ある時期を境に、家に来る猫が白猫だけになった。この子は他の猫と違って、幼さが残っていて可愛らしいと思っていた。可愛らしいと思って触ろうとすると、さーっと逃げて行ってしまっていたが、息子が面白がって白猫をかわいがるものだから、少しずつ猫の方も懐いてしまった。

ある日、玄関のドアを開けると、そこに猫がいた。じぃっとこちらを見つめたかと思うと、にゃあと鳴いた。悔しいけれど、かわいいと思ってしまった。
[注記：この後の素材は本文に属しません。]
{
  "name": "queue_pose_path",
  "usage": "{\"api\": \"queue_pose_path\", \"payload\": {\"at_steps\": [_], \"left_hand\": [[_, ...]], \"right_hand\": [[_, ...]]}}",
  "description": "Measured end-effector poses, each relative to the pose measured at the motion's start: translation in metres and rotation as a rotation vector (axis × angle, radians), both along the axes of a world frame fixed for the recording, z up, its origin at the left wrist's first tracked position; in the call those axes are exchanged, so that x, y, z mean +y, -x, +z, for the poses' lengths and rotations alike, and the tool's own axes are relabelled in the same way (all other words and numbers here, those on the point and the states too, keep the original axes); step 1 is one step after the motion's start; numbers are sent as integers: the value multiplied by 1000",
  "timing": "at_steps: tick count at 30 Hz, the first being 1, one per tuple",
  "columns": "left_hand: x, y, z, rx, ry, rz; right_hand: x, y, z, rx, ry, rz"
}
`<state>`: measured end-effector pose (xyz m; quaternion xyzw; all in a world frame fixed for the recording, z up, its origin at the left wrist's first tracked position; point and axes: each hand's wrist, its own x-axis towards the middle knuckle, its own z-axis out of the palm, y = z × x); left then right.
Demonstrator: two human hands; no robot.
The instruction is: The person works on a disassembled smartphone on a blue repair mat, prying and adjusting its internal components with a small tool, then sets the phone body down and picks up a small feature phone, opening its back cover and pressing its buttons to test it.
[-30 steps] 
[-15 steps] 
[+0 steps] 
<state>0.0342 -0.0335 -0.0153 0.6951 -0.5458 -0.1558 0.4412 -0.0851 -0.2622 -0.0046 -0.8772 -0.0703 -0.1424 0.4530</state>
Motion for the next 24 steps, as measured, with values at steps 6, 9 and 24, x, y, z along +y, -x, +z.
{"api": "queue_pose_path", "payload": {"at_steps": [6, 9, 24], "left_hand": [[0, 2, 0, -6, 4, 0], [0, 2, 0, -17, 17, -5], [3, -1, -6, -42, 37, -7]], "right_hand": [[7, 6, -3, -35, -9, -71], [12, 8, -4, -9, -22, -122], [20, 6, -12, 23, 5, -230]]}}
そうして、一度ドアを閉め、台所にいって牛乳とパンをもって、再びドアを開けてしまった。

猫の本

吾輩は猫である / 夏目 漱石
「猫視点」で明治時代の人間の暮らしを語った夏目漱石の代表作の一つであり漱石最初の小説。落語を読んでいるかのような語り口で、ところどころにくすぐりがある。主人公である中学教師・苦沙味(くしゃみ)先生の書斎が主な舞台。苦沙味の友人・元生徒らがこの書斎に出入りをし、そのやり取りの滑稽さが本作品の魅力だと思う。文字数は37万字をこえるので長編小説のように思えるが、一つの大きなストーリーと言うよりは一話一話が独立した話となっている。小説を読むという感覚よりも、落語を読むような感覚が近い。猫の滑稽さよりも人の滑稽さが際立つ「猫小説」である。この小説の影響は、ご存知の通り様々なところにあり、それは明治の時代からそうであったようで「吾輩は○○である」というタイトルの本がたくさん出版されたそうだ。

贋作吾輩は猫である/内田百閒
夏目漱石の弟子である内田百閒による贋作にして続編。水がめに落ちた苦沙味先生の猫は、実は生きていた……! 今回猫が住みつくのは苦沙味先生ではなく五沙味先生のお宅(ドイツ語教師)。登場人物は出田羅迷(でたらめい)、狗爵舎(くしゃくしゃ)などといったネーミングで百閒先生らしくて笑える。彼らと五沙味先生の話題は借金やらシャンパンの話やら……といった具合だからここにも百閒らしさが出ている。また、本家「吾輩は猫である」と比べると会話劇がやや軽快で読みやすい。百閒ならではの「吾猫」といった感じで本家とは違った面白さがある。

吾輩も猫である
猫好き作家8名によるアンソロジー。夏目漱石没後100年&生誕150年記念出版。赤川次郎、石田衣良、恩田陸に原田マハといった豪華作家人(皆、猫好きらしい)が猫視点で物語をつづる。「どうやら、私は猫と呼ばれるものであるらしい」「妾(わたくし)は、猫で御座います」「ワタクシは猫であります」「俺は猫だ。名前だって、ちゃんとある」といった具合に本のタイトル同様に、作品・作家ごとに書き出しもパロディーされているのが面白い。しかし、そのストーリーたるや、作家ごとの個性が出されていて、本家「吾輩は猫である」とはまた違った面白さがある。猫好き作家だからこそ描ける、猫のしぐさや行動パターンにの描写には、猫好きではなくともメロメロになってしまうかも。

ノラや/内田百閒
自宅の庭で野良猫から生まれたノラ。序盤はその猫をかわいがる様子が長々と記述されるが、ある日ノラが行方不明になった途端に一転文章が悲しいものに。ひたすらノラがいないことを悲しむ日々が綴られる本作品。百閒先生はノラを探すために百閒先生は猫探しの新聞広告まで出してしまう。いなくなった猫を悲しむ随筆としては、間違いなく日本一、いや世界一の作品だろう。猫好きは涙なしには読めない(これを読んだ当時の私は涙は出なかったが)。

作家と猫
昭和の文豪から現代の作家まで49名による猫の作品のアンソロジー。出久根達郎、手塚治虫、室生犀星、和田誠、寺山修二、向田邦子、中島らも、幸田文、岡倉天心、養老孟司、三谷幸喜……。古今東西の著名人がこぞって「猫」について書いている。文章だけではなく、詩や漫画も盛り込まれており、描き方もバラエティーに富んでいて面白い。猫の愛らしさをとことん描いた作品から、猫と一緒に暮らす日々の出来事を描いた作品、いなくなってしまった猫を悲しむ作品と、お話の内容もそれぞれあって、どの作品からも猫の魅力(愛くるしさと自由奔放さ)が存分に伝わってくる。それにしても、これだけ多くの作家・芸術家に時代をこえて愛される猫。その魔性の魅力を読むだけで味わえる作品集である。